The goal of the current study is to further conceptualize and define the term “hardcore” as it relates to video game culture. Past research indicates that members of cultural subdivisions favor their own group versus others due to perceived commonalities (Durkheim, 1915; Tajfel, 1970). In gaming culture, the subdivisions of “hardcore” and “casual” games/gamers have become especially salient in recent years. However, the definition of what constitutes “hardcore” and “casual” is inconsistent (Adams, 2000; Alexandre, 2012; Jacobs & Ip, 2003; Juul, 2010; Kim, 2001; Kuittinen, Kultima, Niemelä & Paavilainen, 2007; Wallace & Robbins, 2006). Therefore, it is beneficial to better understand these terms considering the implications: less audience infighting, more accurately tailored game design/marketing, and less ambiguous/sensationalist gaming journalism/media.

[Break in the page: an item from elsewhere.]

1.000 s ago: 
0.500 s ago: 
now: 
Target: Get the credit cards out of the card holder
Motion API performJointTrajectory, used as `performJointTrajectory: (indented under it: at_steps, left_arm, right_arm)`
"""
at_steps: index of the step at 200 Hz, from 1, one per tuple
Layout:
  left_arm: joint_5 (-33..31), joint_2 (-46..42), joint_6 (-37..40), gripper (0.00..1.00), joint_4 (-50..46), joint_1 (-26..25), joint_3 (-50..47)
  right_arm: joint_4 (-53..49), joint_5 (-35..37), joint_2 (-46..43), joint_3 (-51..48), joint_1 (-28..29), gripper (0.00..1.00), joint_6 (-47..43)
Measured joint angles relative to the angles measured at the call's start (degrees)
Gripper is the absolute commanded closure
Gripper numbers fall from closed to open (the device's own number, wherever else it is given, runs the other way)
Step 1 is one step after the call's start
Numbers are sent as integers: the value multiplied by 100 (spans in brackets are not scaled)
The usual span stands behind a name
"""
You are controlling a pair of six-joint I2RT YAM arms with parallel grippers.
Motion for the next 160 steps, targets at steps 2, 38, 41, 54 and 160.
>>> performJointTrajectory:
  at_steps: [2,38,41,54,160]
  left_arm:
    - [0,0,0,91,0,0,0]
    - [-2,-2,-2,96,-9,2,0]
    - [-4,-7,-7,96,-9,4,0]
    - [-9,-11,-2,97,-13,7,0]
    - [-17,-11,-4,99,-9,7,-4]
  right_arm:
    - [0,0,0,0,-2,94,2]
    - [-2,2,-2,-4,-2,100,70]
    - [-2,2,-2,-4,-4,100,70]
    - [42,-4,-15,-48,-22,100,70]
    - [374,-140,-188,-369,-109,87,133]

A sample of 109 undergraduate students from a large university (19,000 undergraduates) in an upstate New York city (metropolitan population of 1.1 million) completed an online survey, reporting their perceptions of hardcore gaming. Values were then attributed to certain video game criteria based on the survey results and applied to popular games. The sum of these values produced a hardcore index for the “scorecard.” To assess the scorecard’s validity, correlations were run between our final values and an independently collected hardcore percentage publicly available on the Wii’s Nintendo Channel (327,818.45 average respondents per game).
Results suggest hardcore gaming is perceived as a harsh subculture consisting of long play times, challenging play, anti-social behavior, and content not suitable for children. The index produced by the resulting “hardcore scorecard” was significantly correlated (r = .765, p < .01) with the independently collected data on the Nintendo Channel. Thus, the current research provides tools the gaming industry (users, developers, journalists) can use to their advantage by better understanding and defining the term “hardcore,” as well as a valuable blueprint for future research to continue refining and improving.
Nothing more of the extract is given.